The Free Association on the occupy movement and the background of the global upswing in struggle.

Submitted by The Free Association on November 17, 2011

It’s a year or so since we started work on our re:generation article. It took us a while to finish; we didn’t sign off on it until early January. Now the magazine Arranca is translating it into German and as part of the process they’ve asked us to write a post-script. As such we’ve briefly looked back over recent events to see how the text stands up to them.

Some have suggested that 2011 will go down as a new ‘68. That seems doubtful, but then again history is in motion and the significance of events is only determined by what follows them. What we can say is that something epochal is in the air. For us this really became apparent during the period of our article’s incubation. The first draft was written from within the stagnant state of limbo that had reigned since the start of the crisis. Our intuition was that attitudes and desires were changing, while our analysis made us expect the return of antagonism, but how can you be sure of such things until events emerge to mark them. In the UK it was the storming of Milbank that marked the point of rupture. As we finished our article we were still trying to think through the explosive student movement that followed. Since that point we’ve had the Arab spring, the student uprising in Chile, the movement of the Indignants in Spain and Greece, and then the world- wide re-booting of those square occupations by the Occupy Wall Street actions. This list, of course, is far from exhaustive.

And yet, in our opinion, these subsequent events have not made the article redundant. If anything, the problems raised there have become even more urgent. A new political generation is certainly emerging and in many places it is clothing itself in the political forms of its antecdents. This inheritance is most visible in the widespread adoption of consensus decision-making process, particularly amongst the Indignants and Occupy movements. We could explain this phenomenon by highlighting the initiating role played in these new movements by veterans of the counter-globalisation cycle of struggles. But the sheer breadth of the spread of consensus process, and the prominence it has been given, indicates that something more is at play. Consensus has moved beyond mere functionality to become a form of expression for the movement. Its adoption has become one of the ways through which the movement understands and delimits itself.

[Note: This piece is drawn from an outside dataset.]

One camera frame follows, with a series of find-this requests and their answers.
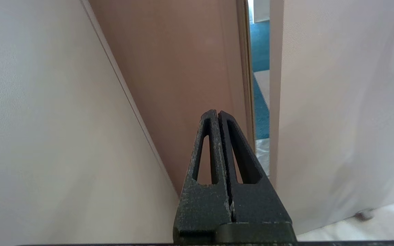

It seems clear that the participatory nature of consensus is incredibly attractive to subjects raised during the neoliberal era. Politics has, for a long time, been reduced to the tedious manoeuvring of a technocratic elite. As that period begins to crack then consensus process has become a means for people to rediscover the affect of democracy. On its own, however, consensus process is not the solution to the Spanish Indignados’ demand for ‘Real Democracy Now!’ We understand the strong temptation to short circuit the process of transformation and erect consensus as a new universal model of democracy. The experiences of past movements, however, reveal it as a tool that carries its own limitations and drawbacks.

Consensus is most useful for gathering and coordinating forces around an already pre-established objective. It has also proven to be a powerful mechanism for allowing new political subjectivities to show themselves and recognise each other. This ‘assembly moment’ appears to be a necessary staging post in the escape from a-political world. The very aim of seeking consensus, however, carries problems of its own. Since it is easier to find consensus closer to the status quo of a movement, the process is less useful for the task of strategising, of changing objectives and of challenging existing sense. These tasks also need moments of dissensus and rupture and it is these tasks that the movements must tackle next. If we want to avoid a farcical repetition of the counter-globalisation cycle of struggles then the new movements must overcome the limitations of their inheritance, they must, in short, “constantly criticize themselves, constantly interrupt themselves in their own course, return to the apparently accomplished, in order to begin anew.”